In [None]:
%matplotlib inline
import pandas as pd
import numpy as np
import matplotlib.pyplot as plt
import scipy.stats as st

In this notebook I practice curve fitting by means of polynomial regression. I will apply a least squares approach, similar to the one I applied for multiple linear regression in notebook 3. 

## Generate the data

I am generate a synthetic dataset by using a cubic curve.

In [None]:
np.random.seed(0)

In [None]:
x = np.array(range(1,11)).reshape(10, 1)
X = np.concatenate((np.ones((10, 1)), x, x**2, x**3), axis = 1)
X

I am adding some random noise after calculating the value of the dependent variable. The magnitude of the random noise is high, so it can be clearly visible on the plots. Unfortunately, this means that the predicted coefficients of the model will be quite different to the ones used to calculate the value of the dependent variable. 

In [None]:
beta = np.array([5000, 2.3, 1.3, 10]).reshape(1, 4)
y = np.dot(beta, X.T).T
# Adding noise
y = y + 1000*np.random.random((10, 1))
y

In [None]:
fig, ax = plt.subplots()
ax.scatter(x.flatten(), y.flatten())

## Fitting a linear model

Using least squares to fit a linear model for the data. The adjusted R2 value is not too bad, but the residuals plot shows a clear patter after fitting the model. 

In [None]:
X_lin = np.concatenate((np.ones((10, 1)), x), axis = 1)
B = np.dot(np.dot(np.linalg.inv(np.dot(X_lin.T, X_lin)), X_lin.T), y)

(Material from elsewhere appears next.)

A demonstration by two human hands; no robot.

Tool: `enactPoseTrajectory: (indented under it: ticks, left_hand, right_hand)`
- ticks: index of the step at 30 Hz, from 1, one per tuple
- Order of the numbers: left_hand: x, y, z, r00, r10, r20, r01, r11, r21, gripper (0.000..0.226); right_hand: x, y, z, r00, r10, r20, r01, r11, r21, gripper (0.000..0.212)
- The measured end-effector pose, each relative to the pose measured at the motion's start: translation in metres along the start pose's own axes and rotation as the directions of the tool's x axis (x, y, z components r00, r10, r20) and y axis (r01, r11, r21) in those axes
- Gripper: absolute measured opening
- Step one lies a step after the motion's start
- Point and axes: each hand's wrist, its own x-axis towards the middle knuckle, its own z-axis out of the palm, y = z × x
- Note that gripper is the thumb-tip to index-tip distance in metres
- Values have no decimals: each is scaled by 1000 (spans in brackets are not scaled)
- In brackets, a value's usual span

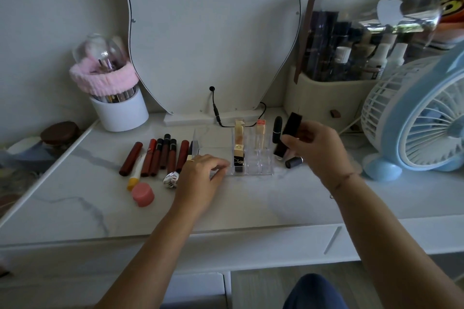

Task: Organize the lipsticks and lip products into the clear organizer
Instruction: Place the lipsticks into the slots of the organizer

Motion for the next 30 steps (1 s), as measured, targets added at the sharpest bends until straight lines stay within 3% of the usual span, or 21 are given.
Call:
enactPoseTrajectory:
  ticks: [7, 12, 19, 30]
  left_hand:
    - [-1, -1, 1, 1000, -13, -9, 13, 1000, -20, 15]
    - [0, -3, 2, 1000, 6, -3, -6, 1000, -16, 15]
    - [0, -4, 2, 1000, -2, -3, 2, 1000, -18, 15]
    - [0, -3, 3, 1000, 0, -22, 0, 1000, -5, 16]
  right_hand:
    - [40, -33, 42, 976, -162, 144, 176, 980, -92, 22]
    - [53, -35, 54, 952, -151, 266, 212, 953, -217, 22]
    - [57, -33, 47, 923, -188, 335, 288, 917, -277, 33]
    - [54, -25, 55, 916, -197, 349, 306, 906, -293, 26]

print('Fitted linear model:')
print(B)
    
residuals = y - np.dot(X_lin, B)
adj_r2 = 1 - ((y.shape[0] - 1) * (np.std(residuals) ** 2) / ((y.shape[0] - 2 - 1) * (np.std(y) ** 2)))
print('\nAdjusted R2: ' + str(adj_r2))

In [None]:
fig, ax = plt.subplots(1, 2)

y_pred_lin = np.dot(B.T, X_lin.T).T
ax[0].scatter(x.flatten(), y.flatten())
ax[0].plot(range(1, 11), y_pred_lin, 'red')
ax[0].set_title('fitted model')

ax[1].scatter(x.flatten(), residuals)
ax[1].set_title('residual plot - linear')

fig.set_figwidth(16)

## Fitting a polynomial model

In this case we fit a cubic model. The residuals in this case seem to be normally distributed, clearly indicating that there is no clear pattern in the residuals after fitting the polynomial model. 

In [None]:
B = np.dot(np.dot(np.linalg.inv(np.dot(X.T, X)), X.T), y)

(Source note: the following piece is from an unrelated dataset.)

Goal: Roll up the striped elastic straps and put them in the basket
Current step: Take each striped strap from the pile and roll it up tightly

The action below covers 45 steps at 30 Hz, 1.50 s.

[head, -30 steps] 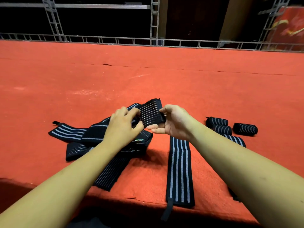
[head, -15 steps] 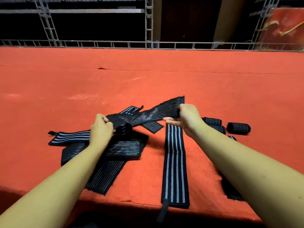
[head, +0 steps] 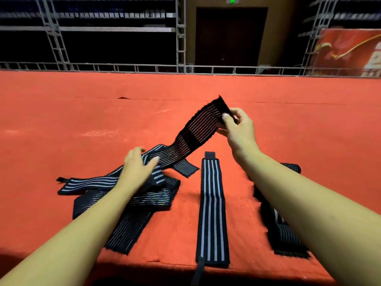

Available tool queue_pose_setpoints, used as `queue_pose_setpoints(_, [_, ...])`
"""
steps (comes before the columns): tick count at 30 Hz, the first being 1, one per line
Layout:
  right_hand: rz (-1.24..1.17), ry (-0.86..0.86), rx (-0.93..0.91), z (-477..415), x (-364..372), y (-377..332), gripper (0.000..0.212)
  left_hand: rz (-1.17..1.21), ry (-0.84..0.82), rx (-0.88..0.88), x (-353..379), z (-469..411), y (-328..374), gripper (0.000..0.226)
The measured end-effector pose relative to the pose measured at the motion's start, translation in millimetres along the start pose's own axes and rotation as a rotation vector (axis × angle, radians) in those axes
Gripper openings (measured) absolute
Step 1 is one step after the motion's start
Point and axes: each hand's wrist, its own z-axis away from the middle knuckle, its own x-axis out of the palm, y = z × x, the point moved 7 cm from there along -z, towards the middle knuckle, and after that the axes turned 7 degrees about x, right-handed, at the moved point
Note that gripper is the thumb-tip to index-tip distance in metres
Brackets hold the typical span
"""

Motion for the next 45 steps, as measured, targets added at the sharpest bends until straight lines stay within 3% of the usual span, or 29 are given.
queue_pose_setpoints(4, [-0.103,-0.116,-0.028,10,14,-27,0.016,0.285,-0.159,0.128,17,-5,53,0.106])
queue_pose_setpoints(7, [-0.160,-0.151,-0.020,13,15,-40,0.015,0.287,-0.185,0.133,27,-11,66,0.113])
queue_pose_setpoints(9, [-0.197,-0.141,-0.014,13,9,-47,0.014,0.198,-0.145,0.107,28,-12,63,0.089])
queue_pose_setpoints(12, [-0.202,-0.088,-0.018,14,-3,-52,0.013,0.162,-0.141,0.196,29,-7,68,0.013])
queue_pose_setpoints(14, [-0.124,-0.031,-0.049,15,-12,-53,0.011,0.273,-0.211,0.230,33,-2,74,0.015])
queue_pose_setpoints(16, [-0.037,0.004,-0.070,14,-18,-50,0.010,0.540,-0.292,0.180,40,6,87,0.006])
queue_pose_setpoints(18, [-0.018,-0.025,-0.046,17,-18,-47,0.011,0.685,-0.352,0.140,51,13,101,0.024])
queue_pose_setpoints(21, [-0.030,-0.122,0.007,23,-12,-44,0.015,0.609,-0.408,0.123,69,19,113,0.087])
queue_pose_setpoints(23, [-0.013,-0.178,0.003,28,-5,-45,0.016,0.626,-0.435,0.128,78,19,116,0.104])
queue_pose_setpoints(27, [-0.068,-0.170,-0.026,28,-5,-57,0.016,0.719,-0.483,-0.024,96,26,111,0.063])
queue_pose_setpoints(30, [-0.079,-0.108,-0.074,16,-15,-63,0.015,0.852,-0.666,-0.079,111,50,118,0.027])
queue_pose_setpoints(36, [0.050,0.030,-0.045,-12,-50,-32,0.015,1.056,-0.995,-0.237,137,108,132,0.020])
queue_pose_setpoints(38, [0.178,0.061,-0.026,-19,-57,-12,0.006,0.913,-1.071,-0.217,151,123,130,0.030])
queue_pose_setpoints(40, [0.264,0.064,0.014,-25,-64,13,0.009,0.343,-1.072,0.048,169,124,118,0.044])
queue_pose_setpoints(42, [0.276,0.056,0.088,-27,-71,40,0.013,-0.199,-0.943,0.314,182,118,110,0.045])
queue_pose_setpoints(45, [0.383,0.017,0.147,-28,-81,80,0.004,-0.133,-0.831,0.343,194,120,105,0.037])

print('Fitted polynomial model:')
print(B)
    
residuals = y - np.dot(X, B)
adj_r2 = 1 - ((y.shape[0] - 1) * (np.std(residuals) ** 2) / ((y.shape[0] - 2 - 1) * (np.std(y) ** 2)))
print('\nAdjusted R2: ' + str(adj_r2))

In [None]:
fig, ax = plt.subplots(1, 2)

y_pred = np.dot(B.T, X.T).T
ax[0].scatter(x.flatten(), y.flatten())
ax[0].plot(range(1, 11), y_pred_lin, 'red')
ax[0].plot(range(1, 11), y_pred,'green')
ax[0].set_title('fitted models')

ax[1].scatter(x.flatten(), residuals)
ax[1].set_title('residual plot - polynomial')

fig.set_figwidth(16)

## Model selection

As we increase the degree of the polynomial model we should expect the curve to fit better the data. However, higher level polynomial models will not be as accurate when predicting the value of the dependent variable for new unobserved observations, specially outside the range of values of the original dataset.